[Stored data]
• • • • •
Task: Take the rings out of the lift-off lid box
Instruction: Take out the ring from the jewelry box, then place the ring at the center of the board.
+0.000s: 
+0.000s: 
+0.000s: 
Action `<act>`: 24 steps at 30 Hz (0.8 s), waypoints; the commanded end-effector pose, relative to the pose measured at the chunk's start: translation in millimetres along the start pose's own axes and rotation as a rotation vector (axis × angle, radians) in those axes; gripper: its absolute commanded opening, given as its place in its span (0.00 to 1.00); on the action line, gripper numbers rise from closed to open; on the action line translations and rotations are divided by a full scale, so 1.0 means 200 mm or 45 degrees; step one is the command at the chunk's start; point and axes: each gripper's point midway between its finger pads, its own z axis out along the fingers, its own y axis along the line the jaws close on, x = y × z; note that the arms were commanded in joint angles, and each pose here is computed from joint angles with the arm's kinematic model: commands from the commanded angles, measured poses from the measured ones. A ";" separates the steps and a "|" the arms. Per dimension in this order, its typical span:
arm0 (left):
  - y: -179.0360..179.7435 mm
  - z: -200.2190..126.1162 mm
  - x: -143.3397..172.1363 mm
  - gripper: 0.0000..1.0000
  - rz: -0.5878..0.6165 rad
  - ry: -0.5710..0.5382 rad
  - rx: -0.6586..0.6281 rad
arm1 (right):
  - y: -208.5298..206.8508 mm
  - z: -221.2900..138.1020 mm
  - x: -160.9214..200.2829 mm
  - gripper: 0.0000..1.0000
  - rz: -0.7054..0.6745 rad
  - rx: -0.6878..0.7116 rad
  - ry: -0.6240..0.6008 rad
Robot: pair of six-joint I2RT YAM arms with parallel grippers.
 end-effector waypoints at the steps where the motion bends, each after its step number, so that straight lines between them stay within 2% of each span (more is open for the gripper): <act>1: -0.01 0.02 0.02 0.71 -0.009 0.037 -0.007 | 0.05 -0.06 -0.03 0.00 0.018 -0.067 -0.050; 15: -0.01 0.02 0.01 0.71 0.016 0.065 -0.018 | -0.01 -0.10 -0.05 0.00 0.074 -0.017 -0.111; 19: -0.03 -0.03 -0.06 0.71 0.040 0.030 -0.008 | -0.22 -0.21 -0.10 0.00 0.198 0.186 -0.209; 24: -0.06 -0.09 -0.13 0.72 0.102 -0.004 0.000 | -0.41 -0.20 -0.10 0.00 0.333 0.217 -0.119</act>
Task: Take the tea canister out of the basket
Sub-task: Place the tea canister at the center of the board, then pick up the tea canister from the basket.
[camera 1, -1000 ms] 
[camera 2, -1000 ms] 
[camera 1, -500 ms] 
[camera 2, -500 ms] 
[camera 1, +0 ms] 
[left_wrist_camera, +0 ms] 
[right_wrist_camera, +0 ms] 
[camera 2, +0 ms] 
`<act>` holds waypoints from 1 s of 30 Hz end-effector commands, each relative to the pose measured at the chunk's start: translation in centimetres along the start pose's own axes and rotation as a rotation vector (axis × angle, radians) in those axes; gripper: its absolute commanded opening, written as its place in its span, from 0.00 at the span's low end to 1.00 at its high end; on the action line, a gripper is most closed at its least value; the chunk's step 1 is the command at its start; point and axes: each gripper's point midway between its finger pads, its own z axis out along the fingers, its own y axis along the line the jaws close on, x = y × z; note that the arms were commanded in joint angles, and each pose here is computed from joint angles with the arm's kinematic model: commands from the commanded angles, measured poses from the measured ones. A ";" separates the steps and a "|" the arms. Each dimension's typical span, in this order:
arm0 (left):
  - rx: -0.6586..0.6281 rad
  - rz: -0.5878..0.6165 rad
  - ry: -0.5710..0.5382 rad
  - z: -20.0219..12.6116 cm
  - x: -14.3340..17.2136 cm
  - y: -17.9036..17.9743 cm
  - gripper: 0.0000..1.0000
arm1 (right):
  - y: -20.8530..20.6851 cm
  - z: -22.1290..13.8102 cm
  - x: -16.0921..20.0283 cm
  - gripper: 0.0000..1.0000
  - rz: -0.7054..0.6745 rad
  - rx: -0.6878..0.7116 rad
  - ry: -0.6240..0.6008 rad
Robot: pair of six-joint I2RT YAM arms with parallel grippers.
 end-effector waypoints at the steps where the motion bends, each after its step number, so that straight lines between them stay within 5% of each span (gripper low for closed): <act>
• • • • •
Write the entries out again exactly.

Task: Take the rings out of the lift-off lid box
Instruction: Take out the ring from the jewelry box, then place the ring at the center of the board.
+0.000s: 
+0.000s: 
+0.000s: 
Action `<act>`: 24 steps at 30 Hz (0.8 s), waypoints; the commanded end-effector pose, relative to the pose measured at the chunk's start: translation in millimetres along the start pose's own axes and rotation as a rotation vector (axis × angle, radians) in those axes; gripper: its absolute commanded opening, given as its place in its span (0.00 to 1.00); on the action line, gripper numbers rise from closed to open; on the action line translations and rotations are divided by a full scale, so 1.0 means 200 mm or 45 degrees; step one is the command at the chunk's start; point and axes: each gripper's point midway between its finger pads, its own z axis out along the fingers, its own y axis along the line the jaws close on, x = y × z; note that the arms were commanded in joint angles, and each pose here is computed from joint angles with the arm's kinematic model: commands from the commanded angles, measured poses from the measured ones. A ";" separates the steps and a "|" the arms. Per dimension in this order, its typical span:
arm0 (left):
  - y: -179.0360..179.7435 mm
  - z: -200.2190..126.1162 mm
  - x: -143.3397..172.1363 mm
  - gripper: 0.0000..1.0000
  - rz: -0.5878..0.6165 rad
  - ry: -0.5710..0.5382 rad
  - rx: -0.6586..0.6281 rad
arm1 (right):
  - y: -208.5298..206.8508 mm
  - z: -221.2900..138.1020 mm
  - x: -160.9214..200.2829 mm
  - gripper: 0.0000..1.0000
  - rz: -0.7054..0.6745 rad
  - rx: -0.6878..0.7116 rad
  - ry: -0.6240..0.6008 rad
Robot: pair of six-joint I2RT YAM arms with parallel grippers.
 end-effector waypoints at the steps where the motion bends, each after its step number, so that straight lines between them stay within 2% of each span (more is open for the gripper): <act>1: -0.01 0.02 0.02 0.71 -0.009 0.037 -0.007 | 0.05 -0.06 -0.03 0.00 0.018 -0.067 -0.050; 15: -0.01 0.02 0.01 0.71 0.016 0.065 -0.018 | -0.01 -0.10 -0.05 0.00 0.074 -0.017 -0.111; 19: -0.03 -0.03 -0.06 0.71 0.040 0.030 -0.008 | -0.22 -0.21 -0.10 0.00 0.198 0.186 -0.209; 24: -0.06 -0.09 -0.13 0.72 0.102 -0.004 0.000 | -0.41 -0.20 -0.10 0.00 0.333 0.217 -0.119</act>
Task: Take the tea canister out of the basket
Sub-task: Place the tea canister at the center of the board, then pick up the tea canister from the basket.
[camera 1, -1000 ms] 
[camera 2, -1000 ms] 
[camera 1, -500 ms] 
[camera 2, -500 ms] 
[camera 1, +0 ms] 
[left_wrist_camera, +0 ms] 
[right_wrist_camera, +0 ms] 
[camera 2, +0 ms] 
`<act>` holds waypoints from 1 s of 30 Hz end-effector commands, each relative to the pose measured at the chunk's start: translation in centimetres along the start pose's own axes and rotation as a rotation vector (axis × angle, radians) in those axes; gripper: its absolute commanded opening, written as its place in its span, from 0.00 at the span's low end to 1.00 at its high end; on the action line, a gripper is most closed at its least value; the chunk's step 1 is the command at its start; point and axes: each gripper's point midway between its finger pads, its own z axis out along the fingers, its own y axis along the line the jaws close on, x = y × z; note that the arms were commanded in joint angles, and each pose here is computed from joint angles with the arm's kinematic model: commands from the commanded angles, measured poses from the measured ones. A ";" separates the steps and a "|" the arms. Each dimension's typical span, in this order:
arm0 (left):
  - rx: -0.6586..0.6281 rad
  - rz: -0.5878..0.6165 rad
  - ry: -0.5710..0.5382 rad
  - z: -20.0219..12.6116 cm
  - x: -14.3340..17.2136 cm
  - y: -17.9036..17.9743 cm
  - gripper: 0.0000..1.0000
arm1 (right):
  - y: -20.8530..20.6851 cm
  - z: -22.1290..13.8102 cm
  - x: -16.0921..20.0283 cm
  - gripper: 0.0000..1.0000
  - rz: -0.7054..0.6745 rad
  - rx: -0.6878..0.7116 rad
  - ry: -0.6240..0.6008 rad
Robot: pair of six-joint I2RT YAM arms with parallel grippers.
 end-effector waypoints at the steps where the motion bends, each after its step number, so that straight lines between them stay within 5% of each span (gripper low for closed): <act>

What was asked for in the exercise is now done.